The nurse swears and leaves the room. Elin touches Daniel’s arm.
“Vicky must have talked about places or friends.”
“Yes, that’s true. I can’t think of anything, however. I’m really having trouble—”
“Please try.”
“I know I’m completely useless, but …” He rubs his forehead hard.
“The other girls, they must know something about Vicky.”
“Yes, they should. Caroline maybe.”
A man in a white shirt and pants strides into the room. The nurse is right behind him.
“Please follow me,” the man says.
“One more minute,” Elin pleads.
“Right now,” he barks.
“Please,” Elin says, her eyes pleading. “It’s about my daughter.”
“Come with me now,” he says, but his tone is milder.
Elin’s mouth is trembling as she sinks to her knees in front of them.
“Just a few more minutes,” she begs.
“If we have to, we’ll drag you out.”
“Now that’s enough of this,” Daniel says, and he helps Elin up from the floor.
The nurse protests. “She is not supposed to be here after six o’clock!”
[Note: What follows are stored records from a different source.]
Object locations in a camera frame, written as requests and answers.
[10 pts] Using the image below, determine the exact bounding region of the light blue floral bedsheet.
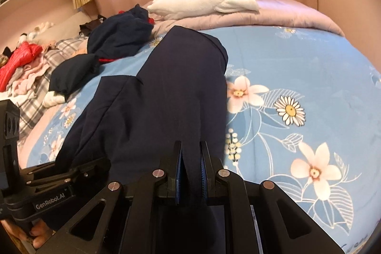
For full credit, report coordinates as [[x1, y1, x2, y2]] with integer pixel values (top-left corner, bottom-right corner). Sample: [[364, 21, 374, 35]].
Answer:
[[26, 25, 381, 254]]

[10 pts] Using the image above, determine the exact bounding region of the lilac folded quilt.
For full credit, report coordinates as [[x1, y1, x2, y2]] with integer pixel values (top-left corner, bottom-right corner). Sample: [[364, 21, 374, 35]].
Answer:
[[150, 0, 345, 38]]

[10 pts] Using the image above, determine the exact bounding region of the plaid grey cloth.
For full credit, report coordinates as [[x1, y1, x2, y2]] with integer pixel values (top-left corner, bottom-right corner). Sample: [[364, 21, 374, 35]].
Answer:
[[1, 37, 88, 140]]

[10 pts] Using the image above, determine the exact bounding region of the person's left hand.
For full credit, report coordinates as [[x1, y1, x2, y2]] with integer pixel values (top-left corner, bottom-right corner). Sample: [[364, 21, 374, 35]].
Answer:
[[1, 219, 54, 249]]

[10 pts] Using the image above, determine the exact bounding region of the beige pillow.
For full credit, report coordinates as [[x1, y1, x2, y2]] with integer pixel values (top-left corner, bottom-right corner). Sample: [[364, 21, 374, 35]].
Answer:
[[32, 12, 91, 45]]

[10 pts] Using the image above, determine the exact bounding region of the black small garment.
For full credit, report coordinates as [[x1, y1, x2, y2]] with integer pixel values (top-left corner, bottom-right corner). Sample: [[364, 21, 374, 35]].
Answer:
[[80, 15, 106, 37]]

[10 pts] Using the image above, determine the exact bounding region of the navy garment with red trim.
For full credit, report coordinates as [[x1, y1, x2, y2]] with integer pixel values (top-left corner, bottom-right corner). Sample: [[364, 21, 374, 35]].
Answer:
[[48, 5, 154, 98]]

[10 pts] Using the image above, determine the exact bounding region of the dark navy collared shirt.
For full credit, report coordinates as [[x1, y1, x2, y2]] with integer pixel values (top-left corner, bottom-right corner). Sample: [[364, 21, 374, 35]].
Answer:
[[55, 26, 228, 253]]
“Shut up!” Daniel roars. He takes Elin by the arm and leads her from the room. “We’ll talk in the foyer or the parking lot.”
They walk down the hallway and keep going even as they hear steps behind them.
“I plan to go to Birgittagården to talk to the girls,” Elin says.
“They’re not there. They’ve been evacuated.”
“Where to?”
He holds the glass door for her and follows her to the landing by the elevator.
“To an old fishing village north of Hudiksvall.”
Elin presses the elevator call button. “Will they let me in?”
“If I go there with you, they will,” he says.
88
Elin and Daniel drive away from the hospital, neither one of them saying a word. As she pulls onto the E4, she gets out her cell phone and calls Joona Linna.